At 02:11 PM 3/29/2008, Alex Pilosov wrote:
Can someone please, pretty please with sugar on top, explain the point
behind high power density?

More equipment in your existing space means more revenue and more profit.

Raw real estate is cheap (basically, nearly free). Increasing power
density per sqft will *not* decrease cost, beyond 100W/sqft, the real
estate costs are a tiny portion of total cost. Moving enough air to cool
400 (or, in your case, 2000) watts per square foot is *hard*.

It depends on where you are located, but I understand what you are saying. However, the space is the cheap part. Installing the electrical power, switchgear, ATS gear, Gensets, UPS units, power distribution, cable/fiber distribution, connectivity to the datacenter, core and distribution routers/switches are all basically stepped incremental costs. If you can leverage the existing floor infrastructure then you maximize the return on your investment.

I've started to recently price things as "cost per square amp". (That is,
1A power, conditioned, delivered to the customer rack and cooled). Space
is really irrelevant - to me, as colo provider, whether I have 100A going
into a single rack or 5 racks, is irrelevant. In fact, my *costs*
(including real estate) are likely to be lower when the load is spread
over 5 racks.

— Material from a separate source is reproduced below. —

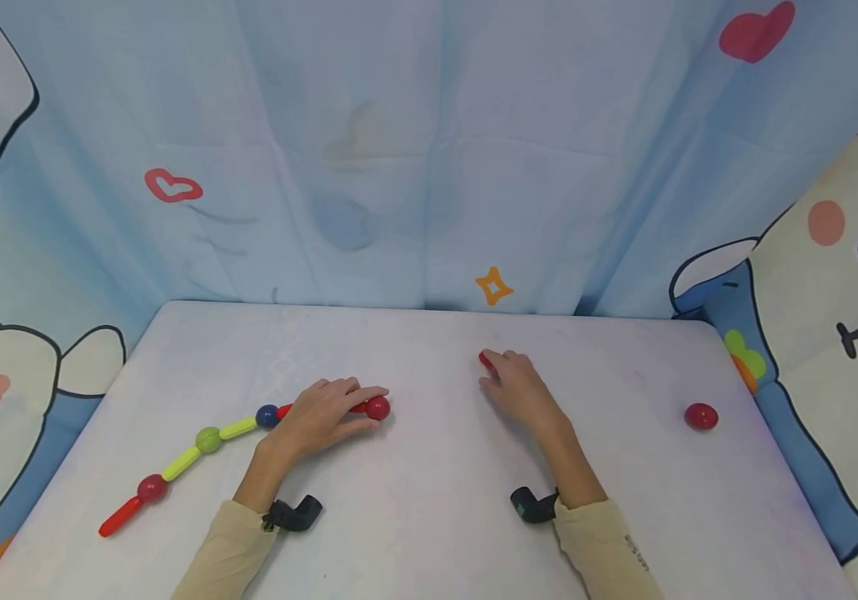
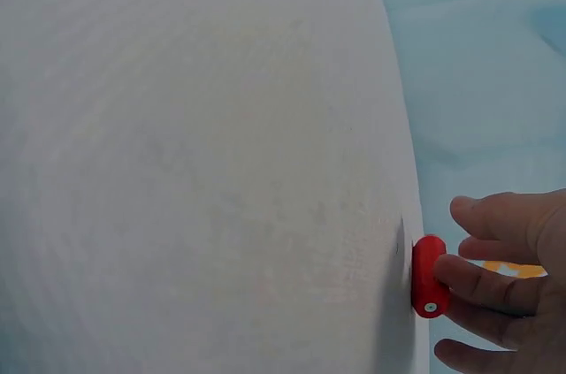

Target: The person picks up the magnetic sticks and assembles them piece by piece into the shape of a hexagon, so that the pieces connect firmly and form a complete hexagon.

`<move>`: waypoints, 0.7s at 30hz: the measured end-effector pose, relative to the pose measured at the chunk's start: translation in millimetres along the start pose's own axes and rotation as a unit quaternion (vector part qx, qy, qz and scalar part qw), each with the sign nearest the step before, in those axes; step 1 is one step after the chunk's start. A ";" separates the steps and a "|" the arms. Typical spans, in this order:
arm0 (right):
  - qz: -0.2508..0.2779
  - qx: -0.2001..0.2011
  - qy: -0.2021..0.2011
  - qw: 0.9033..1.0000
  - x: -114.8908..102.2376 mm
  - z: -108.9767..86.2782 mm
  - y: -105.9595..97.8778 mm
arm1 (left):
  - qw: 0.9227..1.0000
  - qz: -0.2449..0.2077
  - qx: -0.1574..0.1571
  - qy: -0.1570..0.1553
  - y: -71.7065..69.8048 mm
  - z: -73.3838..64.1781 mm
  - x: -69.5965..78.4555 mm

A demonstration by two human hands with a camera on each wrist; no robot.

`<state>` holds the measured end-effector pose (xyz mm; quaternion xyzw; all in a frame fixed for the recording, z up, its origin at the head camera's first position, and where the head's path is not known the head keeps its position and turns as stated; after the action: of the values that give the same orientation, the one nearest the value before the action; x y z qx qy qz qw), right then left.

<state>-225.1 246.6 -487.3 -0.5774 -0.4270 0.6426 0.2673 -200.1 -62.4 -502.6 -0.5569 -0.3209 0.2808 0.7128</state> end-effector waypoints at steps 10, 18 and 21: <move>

Similarly, to a customer, all they care about is getting
their gear online, and can care less whether it needs to be in 1 rack or
in 5 racks.

I don't disagree with what you have written above, but if you can get 100A into all 5 racks (and cool it!), then you have five times the revenue with the same fixed infrastructure costs (with the exception of a bit more power, GenSet, UPS and cooling, but the rest of my costs stay the same.)

To rephrase vijay, "what is the problem being solved"?

For us in our datacenters, the problem being solved is getting as much return out of our investment as possible.